Mobile black spots targeted

Mobile black spots targeted in Queensland

BIRRR spokeswoman Kristy Sparrow with Senator Bridget McKenzie.

BIRRR spokeswoman Kristy Sparrow with Senator Bridget McKenzie.


Mobile black spots have been targeted in Queensland with 26 new mobile stations to be rolled out.


REMOTE Queenslanders will benefit from improved mobile coverage with 26 new base stations to be established across the state.

The new stations are being established in regional and remote communities under round four of the national mobile black spot program.

The new sites include base stations at Bungadoo, Bonogin, Eugarie, Rossville and Mistake Creek.

Minister for Regional Services Senator Bridget McKenzie said the improved communications would be a boon for local communities.

"Reliable and effective mobile communications are a key driver of increasing the economic growth and prosperity in our regions," Ms McKenzie said.

"Greater availability of mobile services is a big deal. It means more reliable and consistent emergency warnings in time of natural disasters, keeping in contact with family and friends, unlocking access to online health and education services as well as increased tourism and business opportunities.

"The benefits of improved mobile connectivity is a real boon for local communities and is part of our plan to improve connectivity throughout regional Australia."

Better Internet for Rural Regional and Remote Australia spokewoman Kristy Sparrow, who had been pushing for the inclusion of Mistake Creek 70km west of Clermont in the program, said the roll out was a small step in the right direction.

"It is a satellite small cell announcement so while immensely grateful for small cell, we would have like to see some coverage for local graziers and the school bus run," Ms Sparrow said.

"A small cell only gives coverage for about a kilometre, where as the whole road is a great big black spot.

"It is a small step in the right direction, mobile coverage to the school is a safety improvement for staff at the school.

"I would have liked to see some more transparency as to what technology is being delivered, but that is up to the telcos.

"We are very grateful that the Minister got on a plane to come out and see these places first hand."

Under round four of the program, $11.3 million will be invested in mobile infrastructure in Queensland, with $3.8 million from the federal government and $2.5 million from the state.

Telecommunication companies will make up the short fall.

The first base stations will be operational in the second half of the year, while base stations under the first three rounds are scheduled to be operational by mid-year.
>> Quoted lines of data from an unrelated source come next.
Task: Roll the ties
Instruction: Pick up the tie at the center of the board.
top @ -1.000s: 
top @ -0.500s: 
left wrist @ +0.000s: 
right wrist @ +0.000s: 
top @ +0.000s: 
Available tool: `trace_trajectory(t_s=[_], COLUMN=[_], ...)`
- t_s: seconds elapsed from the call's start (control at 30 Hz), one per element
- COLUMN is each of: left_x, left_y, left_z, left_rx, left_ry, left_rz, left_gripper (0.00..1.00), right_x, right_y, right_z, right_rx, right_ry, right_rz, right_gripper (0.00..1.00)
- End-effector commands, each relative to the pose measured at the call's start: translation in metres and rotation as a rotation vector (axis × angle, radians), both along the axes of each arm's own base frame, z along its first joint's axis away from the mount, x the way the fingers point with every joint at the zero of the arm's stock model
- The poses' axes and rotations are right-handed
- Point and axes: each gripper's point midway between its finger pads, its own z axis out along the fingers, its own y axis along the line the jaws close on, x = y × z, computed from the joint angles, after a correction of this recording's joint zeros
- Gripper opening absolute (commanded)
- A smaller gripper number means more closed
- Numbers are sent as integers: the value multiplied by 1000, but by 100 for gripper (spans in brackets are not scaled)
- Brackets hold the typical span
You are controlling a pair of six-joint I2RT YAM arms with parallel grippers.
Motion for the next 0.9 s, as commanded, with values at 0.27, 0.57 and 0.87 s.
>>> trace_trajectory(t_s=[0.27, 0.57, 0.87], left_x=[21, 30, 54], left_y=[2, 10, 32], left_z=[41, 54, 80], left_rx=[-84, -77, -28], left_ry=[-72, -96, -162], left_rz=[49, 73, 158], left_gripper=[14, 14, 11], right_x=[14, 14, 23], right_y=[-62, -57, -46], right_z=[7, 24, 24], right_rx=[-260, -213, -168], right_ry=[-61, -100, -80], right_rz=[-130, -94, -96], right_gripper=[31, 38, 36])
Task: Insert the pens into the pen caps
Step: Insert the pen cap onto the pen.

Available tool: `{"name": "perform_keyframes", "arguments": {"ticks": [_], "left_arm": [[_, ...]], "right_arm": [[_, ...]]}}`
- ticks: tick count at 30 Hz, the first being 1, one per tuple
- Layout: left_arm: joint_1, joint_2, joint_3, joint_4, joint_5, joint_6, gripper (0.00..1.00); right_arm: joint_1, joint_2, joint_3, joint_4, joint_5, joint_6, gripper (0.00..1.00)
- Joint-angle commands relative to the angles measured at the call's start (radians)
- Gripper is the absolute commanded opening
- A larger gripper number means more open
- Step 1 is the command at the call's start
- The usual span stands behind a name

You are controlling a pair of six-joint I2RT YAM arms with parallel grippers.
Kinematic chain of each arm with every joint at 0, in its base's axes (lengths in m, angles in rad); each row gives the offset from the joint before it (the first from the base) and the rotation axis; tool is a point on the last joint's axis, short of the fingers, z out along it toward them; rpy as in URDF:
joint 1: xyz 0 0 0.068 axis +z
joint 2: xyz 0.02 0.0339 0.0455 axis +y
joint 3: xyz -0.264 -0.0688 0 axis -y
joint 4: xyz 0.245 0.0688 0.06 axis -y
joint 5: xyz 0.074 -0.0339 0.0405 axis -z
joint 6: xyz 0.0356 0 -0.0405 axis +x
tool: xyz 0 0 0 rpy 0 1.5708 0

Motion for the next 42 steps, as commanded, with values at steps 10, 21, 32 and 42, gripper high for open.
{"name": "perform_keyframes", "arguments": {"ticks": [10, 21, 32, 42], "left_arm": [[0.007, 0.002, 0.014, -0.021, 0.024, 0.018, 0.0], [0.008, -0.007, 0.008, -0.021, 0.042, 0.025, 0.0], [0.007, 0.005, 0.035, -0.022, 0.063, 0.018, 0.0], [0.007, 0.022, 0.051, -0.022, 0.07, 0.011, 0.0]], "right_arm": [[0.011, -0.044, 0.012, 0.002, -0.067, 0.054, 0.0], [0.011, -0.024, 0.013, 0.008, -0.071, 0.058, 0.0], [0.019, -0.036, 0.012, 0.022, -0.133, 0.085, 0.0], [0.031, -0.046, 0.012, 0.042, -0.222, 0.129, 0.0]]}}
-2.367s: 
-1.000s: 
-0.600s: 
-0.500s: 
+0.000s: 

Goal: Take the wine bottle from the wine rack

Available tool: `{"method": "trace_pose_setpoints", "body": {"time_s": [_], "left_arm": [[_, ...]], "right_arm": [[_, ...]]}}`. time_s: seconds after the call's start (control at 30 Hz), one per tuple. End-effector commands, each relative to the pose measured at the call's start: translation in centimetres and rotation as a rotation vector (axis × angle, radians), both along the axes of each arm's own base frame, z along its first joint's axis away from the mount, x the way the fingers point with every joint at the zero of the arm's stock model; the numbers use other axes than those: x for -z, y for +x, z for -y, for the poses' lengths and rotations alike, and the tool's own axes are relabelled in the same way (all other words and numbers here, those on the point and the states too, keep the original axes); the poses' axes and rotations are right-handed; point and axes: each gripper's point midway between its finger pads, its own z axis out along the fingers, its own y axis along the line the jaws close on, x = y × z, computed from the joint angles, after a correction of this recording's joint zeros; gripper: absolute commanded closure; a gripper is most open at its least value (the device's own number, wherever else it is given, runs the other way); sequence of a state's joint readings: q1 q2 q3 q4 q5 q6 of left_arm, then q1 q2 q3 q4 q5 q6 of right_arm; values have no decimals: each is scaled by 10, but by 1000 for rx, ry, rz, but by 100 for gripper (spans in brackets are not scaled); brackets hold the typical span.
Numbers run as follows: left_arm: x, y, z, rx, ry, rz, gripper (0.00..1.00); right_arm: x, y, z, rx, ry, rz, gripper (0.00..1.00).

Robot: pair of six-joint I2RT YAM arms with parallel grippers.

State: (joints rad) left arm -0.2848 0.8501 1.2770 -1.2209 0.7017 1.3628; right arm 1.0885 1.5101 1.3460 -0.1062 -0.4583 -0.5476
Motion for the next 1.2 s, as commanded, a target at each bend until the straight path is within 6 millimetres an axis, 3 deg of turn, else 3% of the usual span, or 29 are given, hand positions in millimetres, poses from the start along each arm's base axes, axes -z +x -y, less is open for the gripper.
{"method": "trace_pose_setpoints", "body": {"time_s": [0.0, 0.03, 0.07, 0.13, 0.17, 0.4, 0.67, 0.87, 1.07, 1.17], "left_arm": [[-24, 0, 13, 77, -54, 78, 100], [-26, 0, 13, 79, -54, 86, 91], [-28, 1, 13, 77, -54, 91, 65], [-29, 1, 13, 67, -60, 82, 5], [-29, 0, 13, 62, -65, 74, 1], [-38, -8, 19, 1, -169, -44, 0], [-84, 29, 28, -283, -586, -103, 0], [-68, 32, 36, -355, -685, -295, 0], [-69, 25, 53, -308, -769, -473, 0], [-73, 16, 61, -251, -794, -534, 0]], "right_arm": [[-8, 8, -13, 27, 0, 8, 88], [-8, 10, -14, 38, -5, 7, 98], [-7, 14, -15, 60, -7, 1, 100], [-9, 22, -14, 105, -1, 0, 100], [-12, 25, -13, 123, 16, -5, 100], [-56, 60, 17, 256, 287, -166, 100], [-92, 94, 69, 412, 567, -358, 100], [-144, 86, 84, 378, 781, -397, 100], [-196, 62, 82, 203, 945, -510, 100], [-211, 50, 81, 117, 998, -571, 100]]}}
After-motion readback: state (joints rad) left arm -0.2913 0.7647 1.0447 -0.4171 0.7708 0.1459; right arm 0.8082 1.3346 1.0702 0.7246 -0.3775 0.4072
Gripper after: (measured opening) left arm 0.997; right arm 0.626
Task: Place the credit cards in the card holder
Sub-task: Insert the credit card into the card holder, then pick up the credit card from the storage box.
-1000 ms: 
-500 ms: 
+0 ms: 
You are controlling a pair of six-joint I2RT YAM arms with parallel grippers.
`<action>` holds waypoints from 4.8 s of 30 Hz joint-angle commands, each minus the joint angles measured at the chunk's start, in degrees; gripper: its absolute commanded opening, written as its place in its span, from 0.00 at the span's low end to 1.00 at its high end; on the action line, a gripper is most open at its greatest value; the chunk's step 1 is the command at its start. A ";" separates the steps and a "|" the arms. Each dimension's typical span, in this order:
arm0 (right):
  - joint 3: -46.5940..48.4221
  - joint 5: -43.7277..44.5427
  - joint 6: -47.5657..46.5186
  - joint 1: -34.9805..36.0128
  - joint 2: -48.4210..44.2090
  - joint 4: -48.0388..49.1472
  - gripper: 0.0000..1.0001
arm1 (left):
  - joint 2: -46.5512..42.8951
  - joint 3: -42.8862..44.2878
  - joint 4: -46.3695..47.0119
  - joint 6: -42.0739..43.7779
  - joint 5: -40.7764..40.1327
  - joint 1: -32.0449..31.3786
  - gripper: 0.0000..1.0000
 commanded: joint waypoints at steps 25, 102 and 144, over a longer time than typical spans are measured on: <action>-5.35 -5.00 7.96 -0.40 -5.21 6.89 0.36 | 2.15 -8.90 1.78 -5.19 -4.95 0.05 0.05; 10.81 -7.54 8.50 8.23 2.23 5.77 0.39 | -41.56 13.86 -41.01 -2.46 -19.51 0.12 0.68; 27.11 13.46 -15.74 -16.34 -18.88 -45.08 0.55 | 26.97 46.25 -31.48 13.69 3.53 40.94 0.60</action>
The 26 sites are Archer River Rh, Bloomfield River State School, Blue Lake Day Use Area, Bonogin, Builyan State School, Bungadoo, Castle Rock Campground, Cedar Creek, Central Stations Camp Ground, Charlie Moreland Camp, Eliot Falls, Eugarie, Glenmorgan, Jimbour, Mapleton, Mistake Creek, Monogorilby State School, Moorina, Mount Glorious, Mount Whitestone, Musgrave River Rh, Narangba West, Northern Peninsula Airport (Bamaga), Rossville, South Ripley, Yarrabah South.